Assigned task
Please restate word for word only the lines that start at the one containing "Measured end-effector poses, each" and continue to the final line of the material.

Supplied material
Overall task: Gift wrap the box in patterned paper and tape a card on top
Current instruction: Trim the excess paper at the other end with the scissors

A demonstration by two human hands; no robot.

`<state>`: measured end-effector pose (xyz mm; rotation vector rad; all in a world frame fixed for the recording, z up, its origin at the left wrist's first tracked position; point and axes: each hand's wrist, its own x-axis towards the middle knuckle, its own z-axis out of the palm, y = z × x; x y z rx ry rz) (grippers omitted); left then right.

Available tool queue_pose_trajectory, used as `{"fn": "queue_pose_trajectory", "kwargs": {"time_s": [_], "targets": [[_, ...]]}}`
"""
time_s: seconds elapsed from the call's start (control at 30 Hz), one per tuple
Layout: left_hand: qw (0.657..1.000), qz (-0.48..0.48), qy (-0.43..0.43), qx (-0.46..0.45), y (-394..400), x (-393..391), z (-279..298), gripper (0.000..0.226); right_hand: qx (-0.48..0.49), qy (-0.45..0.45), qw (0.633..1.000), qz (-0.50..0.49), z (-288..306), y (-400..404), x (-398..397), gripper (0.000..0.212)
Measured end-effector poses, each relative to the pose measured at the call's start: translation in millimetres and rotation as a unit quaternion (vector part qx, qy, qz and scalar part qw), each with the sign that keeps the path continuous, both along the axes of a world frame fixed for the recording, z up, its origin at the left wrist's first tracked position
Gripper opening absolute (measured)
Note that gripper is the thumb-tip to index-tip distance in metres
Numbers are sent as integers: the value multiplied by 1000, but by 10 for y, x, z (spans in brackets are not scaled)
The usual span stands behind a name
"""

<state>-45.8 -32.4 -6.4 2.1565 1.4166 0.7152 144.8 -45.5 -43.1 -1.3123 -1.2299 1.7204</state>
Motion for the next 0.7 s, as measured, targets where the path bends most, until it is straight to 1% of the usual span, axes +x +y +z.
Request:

Written reply
Measured end-effector poses, each relative to the pose measured at the call's start: translation in millimetres and rotation as a unit quaternion (vector part qx, qy, qz and scalar part qw), each with the sign that keeps the path continuous, both along the axes of a world frame fixed for the recording, z up, its origin at the left wrist's first tracked position
Gripper opening absolute (measured)
Note that gripper is the thumb-tip to index-tip distance in metres
Numbers are sent as integers: the value multiplied by 1000, but by 10 for y, x, z (spans in brackets are not scaled)
The usual span stands behind a name
"""

<state>-45.8 -32.4 -6.4 2.1565 1.4166 0.7152 144.8 -45.5 -43.1 -1.3123 -1.2299 1.7204</state>
Motion for the next 0.7 s, as measured, targets where the path bends most, until it is straight to 1% of the usual span, axes +x +y +z.
Request:

The output requires no additions.